• **EXERCISE**: Return the full listing exactly as it is written.

-.-.-

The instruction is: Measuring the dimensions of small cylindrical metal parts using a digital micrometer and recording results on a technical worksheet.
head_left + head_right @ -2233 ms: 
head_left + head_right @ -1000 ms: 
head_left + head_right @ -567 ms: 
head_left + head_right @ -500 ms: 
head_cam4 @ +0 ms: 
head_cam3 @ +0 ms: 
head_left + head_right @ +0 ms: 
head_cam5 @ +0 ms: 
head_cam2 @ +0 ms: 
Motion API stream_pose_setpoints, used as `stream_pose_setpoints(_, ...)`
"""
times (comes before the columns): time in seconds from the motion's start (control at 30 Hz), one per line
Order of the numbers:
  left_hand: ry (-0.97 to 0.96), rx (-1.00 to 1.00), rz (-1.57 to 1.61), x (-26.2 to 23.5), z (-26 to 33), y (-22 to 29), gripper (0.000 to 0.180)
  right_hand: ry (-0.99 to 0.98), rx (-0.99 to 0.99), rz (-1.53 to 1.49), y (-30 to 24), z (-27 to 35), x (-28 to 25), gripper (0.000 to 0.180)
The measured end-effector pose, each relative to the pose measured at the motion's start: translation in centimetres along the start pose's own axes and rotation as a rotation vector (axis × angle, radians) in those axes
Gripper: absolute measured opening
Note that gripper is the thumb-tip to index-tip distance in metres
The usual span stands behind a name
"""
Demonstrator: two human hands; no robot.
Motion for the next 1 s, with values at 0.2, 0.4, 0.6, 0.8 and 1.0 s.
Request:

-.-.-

• **EXERCISE RESPONSE**:
The instruction is: Measuring the dimensions of small cylindrical metal parts using a digital micrometer and recording results on a technical worksheet.
head_left + head_right @ -2233 ms: 
head_left + head_right @ -1000 ms: 
head_left + head_right @ -567 ms: 
head_left + head_right @ -500 ms: 
head_cam4 @ +0 ms: 
head_cam3 @ +0 ms: 
head_left + head_right @ +0 ms: 
head_cam5 @ +0 ms: 
head_cam2 @ +0 ms: 
Motion API stream_pose_setpoints, used as `stream_pose_setpoints(_, ...)`
"""
times (comes before the columns): time in seconds from the motion's start (control at 30 Hz), one per line
Order of the numbers:
  left_hand: ry (-0.97 to 0.96), rx (-1.00 to 1.00), rz (-1.57 to 1.61), x (-26.2 to 23.5), z (-26 to 33), y (-22 to 29), gripper (0.000 to 0.180)
  right_hand: ry (-0.99 to 0.98), rx (-0.99 to 0.99), rz (-1.53 to 1.49), y (-30 to 24), z (-27 to 35), x (-28 to 25), gripper (0.000 to 0.180)
The measured end-effector pose, each relative to the pose measured at the motion's start: translation in centimetres along the start pose's own axes and rotation as a rotation vector (axis × angle, radians) in those axes
Gripper: absolute measured opening
Note that gripper is the thumb-tip to index-tip distance in metres
The usual span stands behind a name
"""
Demonstrator: two human hands; no robot.
Motion for the next 1 s, with values at 0.2, 0.4, 0.6, 0.8 and 1.0 s.
Request:

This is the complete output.